Trans-loading is the process of transferring a shipment from one mode of transportation to another. It is most commonly employed when one transport mode is not able to complete the whole trip required for successful delivery to the customer. The shipment is required to be offloaded from one transport mode like a truck to a plane or a train to a ship.
Similar to transshipment, trans-loading requires handling of the goods, so it has a higher risk of damage and loss. In Singapore, we have free trade zones where such operations are usually done to avoid the payment of taxes and duties. In order to minimize handling, we try to use containers for transport as well as storage if required. For shipments that are not able to load into containers, we would arrange connecting transport as close as possible to avoid additional costs due to storage. Storage facilities are available in event delays are inevitable.
Is Trans-loading different from transshipment?
Trans-loading is often confused with transshipment. Trans-loading concerns the mechanics of transport, while transshipment is addressing how the shipment originates and is destined. Generally, a shipment loaded in a container can be taken in one shipment to an intermediate point and then to its ultimate destination without ever leaving the container. If this is specified as two shipments, then the goods are transshipped, but no trans-loading has taken place. Trans-loading involves the offloading of the shipment from one container and loading of the same shipment into another container for onward transit to the ultimate destination.

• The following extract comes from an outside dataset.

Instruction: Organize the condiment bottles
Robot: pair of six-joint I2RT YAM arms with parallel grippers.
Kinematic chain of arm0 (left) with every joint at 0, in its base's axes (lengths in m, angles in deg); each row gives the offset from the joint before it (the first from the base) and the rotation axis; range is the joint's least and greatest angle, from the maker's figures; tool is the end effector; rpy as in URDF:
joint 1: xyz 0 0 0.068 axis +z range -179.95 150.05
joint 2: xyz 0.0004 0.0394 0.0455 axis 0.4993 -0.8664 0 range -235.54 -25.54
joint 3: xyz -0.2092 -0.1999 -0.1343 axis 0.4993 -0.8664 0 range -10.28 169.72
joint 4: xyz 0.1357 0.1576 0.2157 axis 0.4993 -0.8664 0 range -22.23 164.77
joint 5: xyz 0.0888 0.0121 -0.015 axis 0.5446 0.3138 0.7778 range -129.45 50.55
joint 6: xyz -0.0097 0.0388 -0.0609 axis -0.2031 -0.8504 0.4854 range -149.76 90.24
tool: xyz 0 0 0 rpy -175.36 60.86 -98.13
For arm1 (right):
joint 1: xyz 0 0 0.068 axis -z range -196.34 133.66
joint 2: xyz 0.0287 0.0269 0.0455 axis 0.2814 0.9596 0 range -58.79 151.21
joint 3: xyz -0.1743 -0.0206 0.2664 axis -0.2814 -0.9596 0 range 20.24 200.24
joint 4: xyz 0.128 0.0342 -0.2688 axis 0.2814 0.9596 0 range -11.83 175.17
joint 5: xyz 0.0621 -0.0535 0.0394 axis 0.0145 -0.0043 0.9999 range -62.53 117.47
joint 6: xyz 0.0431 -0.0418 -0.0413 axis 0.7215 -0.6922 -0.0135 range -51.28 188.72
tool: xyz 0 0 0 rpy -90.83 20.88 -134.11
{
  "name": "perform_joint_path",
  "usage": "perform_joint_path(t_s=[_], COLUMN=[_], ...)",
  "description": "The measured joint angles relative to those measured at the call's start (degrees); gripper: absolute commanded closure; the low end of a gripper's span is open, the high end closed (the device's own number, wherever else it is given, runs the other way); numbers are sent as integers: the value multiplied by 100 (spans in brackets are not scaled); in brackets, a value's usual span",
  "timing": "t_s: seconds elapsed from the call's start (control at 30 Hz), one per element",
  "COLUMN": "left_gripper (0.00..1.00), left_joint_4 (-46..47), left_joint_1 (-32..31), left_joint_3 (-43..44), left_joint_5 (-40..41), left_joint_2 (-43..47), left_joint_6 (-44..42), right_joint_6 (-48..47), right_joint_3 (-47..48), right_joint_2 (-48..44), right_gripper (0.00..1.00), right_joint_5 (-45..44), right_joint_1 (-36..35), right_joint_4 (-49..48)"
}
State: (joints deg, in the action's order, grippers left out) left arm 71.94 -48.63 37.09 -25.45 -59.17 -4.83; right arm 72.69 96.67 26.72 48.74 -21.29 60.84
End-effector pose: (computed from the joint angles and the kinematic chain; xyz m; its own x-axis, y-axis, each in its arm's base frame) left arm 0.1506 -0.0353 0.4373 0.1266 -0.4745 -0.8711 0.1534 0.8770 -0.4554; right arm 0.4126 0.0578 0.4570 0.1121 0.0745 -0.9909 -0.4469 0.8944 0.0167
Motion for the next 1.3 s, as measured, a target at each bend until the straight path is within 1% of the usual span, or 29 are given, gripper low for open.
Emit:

Why trans-loading is used?
Consolidation for Buyer or Seller
When there are numerous orders from various suppliers, it makes a significant amount of cost saving when these small orders are combined into one big order. Similarly, if the seller is selling the same goods to a few buyers in the same region, it makes more sense to send a shipment as one load and distribute to the various buyers when shipment reached. With trans-loading being taken care of by a logistics provider, the buyer or seller can concentrate their time for other operations. However, it is important to note that trans-loading involves some risks such as damage and theft or additional delays to perform consolidation or deconsolidation, which may not be suitable for some supply chains.
Weight Compliance or Saving
At times, a shipment maybe overloaded in a container in terms of weight. Trans-loading is exercised to correct this weight compliance for the onward transit to the ultimate destination. It could also be that a shipment is not loaded properly and utilized 3 containers instead of the properly packed 2 containers. As such, trans-loading is to correct the packing and eventually bring about cost savings. The former to avoid penalties due to the weight as well as avoid the need for special lifting equipment. The latter to compact the shipment to avoid extra costs due to the under utilized container space.
The initial container or loading unit used for the shipment might not be approved for the next required journey. Most of the containers currently in circulation are leased containers and have specified locations that they can be used for. Trans-loading is thus performed to ensure that the leased container is handed back to the carrier without additional charge. Trans-loading also enables a more efficient use of container assets and can facilitate international trade by freeing transport capacity. This way, there would not be a high concentration of containers in any location.
Supply Chain Management
With trans-loading facility as a buffer within a supply chain, sellers are able to combine various orders for the same buyer. With the short break in the transit, the seller is able to last minute decisions about routing freight to the final destination or even change the transport mode to get more cost savings.